Imposible olvidar el día que fui a embarcarme con la MacBook. Y más que el día, las semanas que siguieron. Tras unas cuantos breves desencuentros, casi todos resueltos merced al puro sentido común, el artilugio me instalaba en un mundo tan sensato que ya sólo por eso me parecía prodigioso. ¿O acaso no es prodigio que exista una ventana de la realidad donde todas las cosas funcionan como deben? ¿Para qué existe el arte, finalmente, sino para dar vida a ese espacio ficticio donde la realidad se exhibe corregida y aumentada? Podría ir adelante con estas impresiones, pero seguramente acabaría por emular a sus apóstoles y evangelistas y hoy no quisiera ser más que el consumidor que narra su experiencia al fabricante.

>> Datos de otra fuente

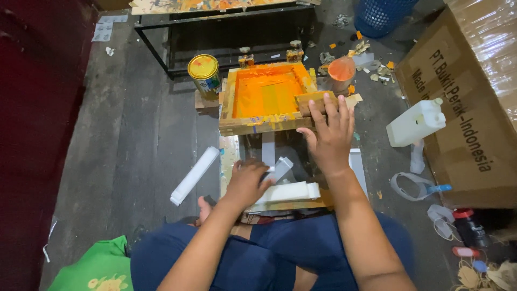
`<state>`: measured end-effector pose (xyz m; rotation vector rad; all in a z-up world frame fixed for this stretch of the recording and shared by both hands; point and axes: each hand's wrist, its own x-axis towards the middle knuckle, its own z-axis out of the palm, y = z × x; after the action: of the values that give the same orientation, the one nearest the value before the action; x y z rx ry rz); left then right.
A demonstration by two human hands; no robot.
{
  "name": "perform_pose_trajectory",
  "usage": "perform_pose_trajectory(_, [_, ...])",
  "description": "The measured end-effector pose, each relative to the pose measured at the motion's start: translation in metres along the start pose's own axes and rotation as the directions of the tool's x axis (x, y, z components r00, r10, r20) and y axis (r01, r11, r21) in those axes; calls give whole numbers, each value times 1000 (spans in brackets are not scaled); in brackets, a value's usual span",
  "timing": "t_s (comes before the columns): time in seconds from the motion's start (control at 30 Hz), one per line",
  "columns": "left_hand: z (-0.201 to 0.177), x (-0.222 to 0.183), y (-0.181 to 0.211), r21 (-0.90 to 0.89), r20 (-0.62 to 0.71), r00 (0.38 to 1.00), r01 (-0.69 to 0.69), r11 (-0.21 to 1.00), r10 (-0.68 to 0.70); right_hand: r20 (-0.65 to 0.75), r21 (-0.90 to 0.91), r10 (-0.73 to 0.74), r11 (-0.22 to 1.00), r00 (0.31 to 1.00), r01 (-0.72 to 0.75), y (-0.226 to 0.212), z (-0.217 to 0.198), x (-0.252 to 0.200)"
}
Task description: Applying masking tape to the edges of a screen printing frame and spreading orange ink over the mesh using a spatula.
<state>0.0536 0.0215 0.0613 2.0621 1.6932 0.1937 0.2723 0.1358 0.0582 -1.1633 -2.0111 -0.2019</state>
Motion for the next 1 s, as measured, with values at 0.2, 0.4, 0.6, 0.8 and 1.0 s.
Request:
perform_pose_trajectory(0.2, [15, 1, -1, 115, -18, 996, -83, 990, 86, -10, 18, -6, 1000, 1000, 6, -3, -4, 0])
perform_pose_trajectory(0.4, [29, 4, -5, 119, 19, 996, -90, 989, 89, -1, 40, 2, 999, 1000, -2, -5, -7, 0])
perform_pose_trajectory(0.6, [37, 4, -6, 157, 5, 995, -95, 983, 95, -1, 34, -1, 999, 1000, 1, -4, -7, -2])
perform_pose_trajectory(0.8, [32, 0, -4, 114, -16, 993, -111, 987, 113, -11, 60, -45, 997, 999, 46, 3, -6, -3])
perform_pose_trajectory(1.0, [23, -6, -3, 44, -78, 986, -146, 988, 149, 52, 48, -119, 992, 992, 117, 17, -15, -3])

Si me diera por ponerme exigente, le diría que el quemador de dvds podría ser de mejor calidad —van dos veces que truena, la segunda fuera de garantía—, pero como le he dicho soy un consumidor que ha sufrido maltrato continuado y sé sobrevivir aun a pesar de achaques, cojeras y carencias, de los cuales usted y sus productos me han provisto en muy pocas ocasiones. Si he de abundar un poco, debo también confiarle que hay días en que ustedes consiguen asustarme, como cuando me queda la impresión de que van muy deprisa y desdeñan al pasado inmediato con una ligereza que parece arrogante... hasta que vuelve uno a morder la manzana, se pone al día y el idilio recobra su curso.

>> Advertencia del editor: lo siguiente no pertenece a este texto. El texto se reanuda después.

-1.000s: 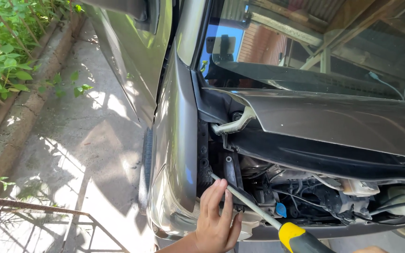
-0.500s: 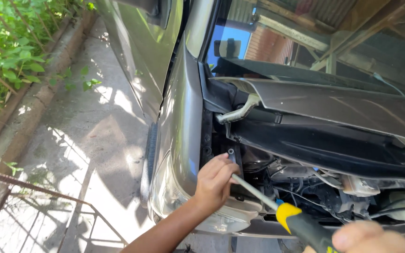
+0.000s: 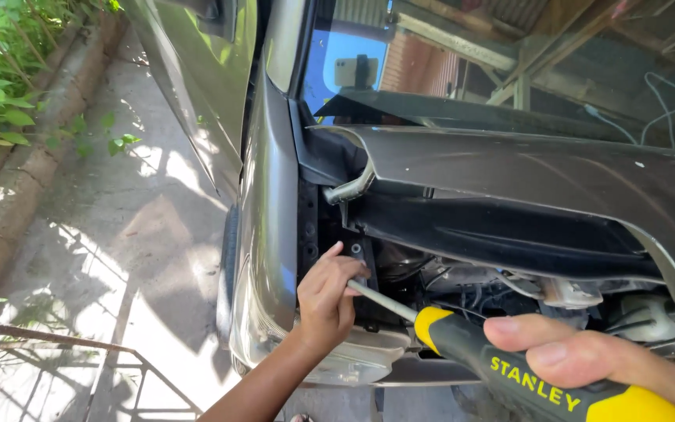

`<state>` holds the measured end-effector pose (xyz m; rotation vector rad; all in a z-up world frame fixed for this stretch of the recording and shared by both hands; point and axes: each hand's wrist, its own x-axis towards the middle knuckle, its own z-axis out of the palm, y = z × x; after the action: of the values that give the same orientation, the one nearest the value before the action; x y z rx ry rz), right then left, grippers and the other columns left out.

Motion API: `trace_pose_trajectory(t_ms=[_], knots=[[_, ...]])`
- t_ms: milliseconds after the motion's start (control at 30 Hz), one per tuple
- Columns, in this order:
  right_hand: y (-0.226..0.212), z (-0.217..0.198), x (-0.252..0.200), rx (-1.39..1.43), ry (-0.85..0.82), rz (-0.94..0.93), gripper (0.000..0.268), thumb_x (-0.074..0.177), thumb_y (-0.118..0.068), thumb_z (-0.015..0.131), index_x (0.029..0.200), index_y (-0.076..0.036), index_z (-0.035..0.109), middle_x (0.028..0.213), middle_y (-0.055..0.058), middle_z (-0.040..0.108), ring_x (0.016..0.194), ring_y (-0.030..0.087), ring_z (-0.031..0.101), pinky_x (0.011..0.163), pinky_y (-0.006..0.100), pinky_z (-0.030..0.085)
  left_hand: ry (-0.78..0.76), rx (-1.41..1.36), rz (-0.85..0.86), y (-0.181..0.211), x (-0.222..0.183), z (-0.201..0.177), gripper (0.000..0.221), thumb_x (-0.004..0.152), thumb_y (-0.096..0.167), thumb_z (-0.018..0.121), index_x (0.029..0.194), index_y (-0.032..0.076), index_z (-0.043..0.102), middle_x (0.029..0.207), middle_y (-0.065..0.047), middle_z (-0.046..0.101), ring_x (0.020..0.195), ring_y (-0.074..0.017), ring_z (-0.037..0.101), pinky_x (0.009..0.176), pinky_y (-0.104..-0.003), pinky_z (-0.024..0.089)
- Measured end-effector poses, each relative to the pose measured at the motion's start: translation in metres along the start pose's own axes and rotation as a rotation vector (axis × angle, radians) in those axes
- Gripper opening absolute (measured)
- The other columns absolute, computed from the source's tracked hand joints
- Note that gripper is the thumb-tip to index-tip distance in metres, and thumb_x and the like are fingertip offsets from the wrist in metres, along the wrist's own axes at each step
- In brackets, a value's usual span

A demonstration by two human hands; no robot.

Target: Using a screwdriver to unscrew a fastener from the front fender area of a car.

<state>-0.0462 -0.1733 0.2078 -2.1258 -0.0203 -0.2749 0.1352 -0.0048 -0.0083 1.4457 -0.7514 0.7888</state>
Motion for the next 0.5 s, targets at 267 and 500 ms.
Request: trace_pose_trajectory(t_ms=[267,500], knots=[[0.021,-0.007,0.031,-0.008,-0.181,-0.125,0.046,0.098,-0.051,0.058,0.111,-0.010,0.072,0.131,0.020,0.083,0.127,0.032,0.084,0.101,0.048,0.069,0.001,0.065,0.000,-0.009,0.001,0.005,0.056,0.112,0.040,0.025,0.077,0.004,0.049,0.067,-0.007,0.046,0.054,-0.0214,0.038,0.054,-0.035,0.029],[0.014,0.020,0.135,0.790,-0.732,-0.907,0.022,0.109,-0.015,0.055,0.087,-0.017,0.060,0.067,0.000,0.067,0.046,0.020,0.073,0.059,0.036,0.060,-0.025,0.038,0.004,-0.010,0.008,0.006,0.055,0.111,0.039,0.029,0.072,0.005,0.047,0.064,-0.006,0.042,0.052,-0.0209,0.038,0.052,-0.035,0.028]])
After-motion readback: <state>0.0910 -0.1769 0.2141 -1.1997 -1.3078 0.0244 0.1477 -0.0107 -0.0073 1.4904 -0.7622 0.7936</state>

Quiero decir, Steve, que en cinco años no he hecho sino comprarle todo cuanto quiso venderme, y tan lejos estoy de haberme arrepentido que en caso de perder esos juguetes me vería obligado a reemplazarlos. Me he acostumbrado a funcionar con ellos, y a delegar en ellos las cuestiones cotidianas que comúnmente tienden a complicarse para quienes vivimos en la luna. A diferencia mía, pueden hacer más de una cosa al mismo tiempo, y de paso pensar en no sé cuantas otras sin por ello aturdirse ni agobiarme. Todo lo cual, después de estos cincuenta y tantos meses, ha terminado por hacerme inmune a la publicidad de su competencia. En lo que a mí respecta, es como si vendieran tractores.

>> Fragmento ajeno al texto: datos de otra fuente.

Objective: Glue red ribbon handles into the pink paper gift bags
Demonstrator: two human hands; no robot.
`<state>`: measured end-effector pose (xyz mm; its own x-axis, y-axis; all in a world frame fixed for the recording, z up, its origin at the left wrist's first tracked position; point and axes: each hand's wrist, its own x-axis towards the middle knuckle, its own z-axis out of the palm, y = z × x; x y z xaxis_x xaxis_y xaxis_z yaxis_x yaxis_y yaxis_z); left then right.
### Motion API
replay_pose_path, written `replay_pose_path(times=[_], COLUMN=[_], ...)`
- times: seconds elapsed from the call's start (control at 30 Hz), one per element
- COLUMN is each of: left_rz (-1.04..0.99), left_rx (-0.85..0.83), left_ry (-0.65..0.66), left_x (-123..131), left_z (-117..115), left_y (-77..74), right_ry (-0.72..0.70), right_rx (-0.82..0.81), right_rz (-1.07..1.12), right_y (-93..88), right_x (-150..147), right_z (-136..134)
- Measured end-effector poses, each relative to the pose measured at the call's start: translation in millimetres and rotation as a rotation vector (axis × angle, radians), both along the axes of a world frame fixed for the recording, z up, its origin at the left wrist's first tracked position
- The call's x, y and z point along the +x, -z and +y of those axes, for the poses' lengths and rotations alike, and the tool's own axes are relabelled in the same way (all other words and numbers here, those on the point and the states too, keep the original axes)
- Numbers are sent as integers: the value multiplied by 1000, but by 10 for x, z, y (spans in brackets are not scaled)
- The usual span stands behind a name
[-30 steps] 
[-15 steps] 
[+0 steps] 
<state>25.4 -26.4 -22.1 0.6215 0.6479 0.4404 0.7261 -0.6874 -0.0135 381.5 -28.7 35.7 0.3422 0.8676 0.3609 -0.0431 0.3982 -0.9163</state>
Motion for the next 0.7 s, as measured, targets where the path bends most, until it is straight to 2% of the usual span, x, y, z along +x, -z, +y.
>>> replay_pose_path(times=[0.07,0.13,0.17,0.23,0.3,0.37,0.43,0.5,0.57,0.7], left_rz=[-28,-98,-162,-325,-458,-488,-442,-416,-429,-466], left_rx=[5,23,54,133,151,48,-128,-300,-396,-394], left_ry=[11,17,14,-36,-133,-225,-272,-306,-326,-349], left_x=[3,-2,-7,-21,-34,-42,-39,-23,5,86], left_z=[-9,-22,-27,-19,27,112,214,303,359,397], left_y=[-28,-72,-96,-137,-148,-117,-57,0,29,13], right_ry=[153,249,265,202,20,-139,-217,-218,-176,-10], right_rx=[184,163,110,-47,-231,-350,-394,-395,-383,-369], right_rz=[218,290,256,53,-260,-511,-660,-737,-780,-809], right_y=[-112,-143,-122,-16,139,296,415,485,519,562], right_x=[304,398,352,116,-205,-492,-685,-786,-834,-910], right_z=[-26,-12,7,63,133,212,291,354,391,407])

Son legión quienes hablan ahora de la forma en que usted transformó al mundo, por eso he preferido relatarle cómo fue que cambió mi percepción del mundo. En unos pocos años he pasado, al igual que millones clientes suyos, de usuario satisfecho a consumidor agradecido y poco menos que incondicional. No sé si venga al caso hablar de una revolución planetaria, pero justo es decir que en su caso los medios justifican enteramente al fin. Y eso es tanto como volver a inventar la palabrarevolución. Tache, pues, la palabra “admirado” al inicio de esta carta y escriba en su lugar “querido”, dondequiera que esté.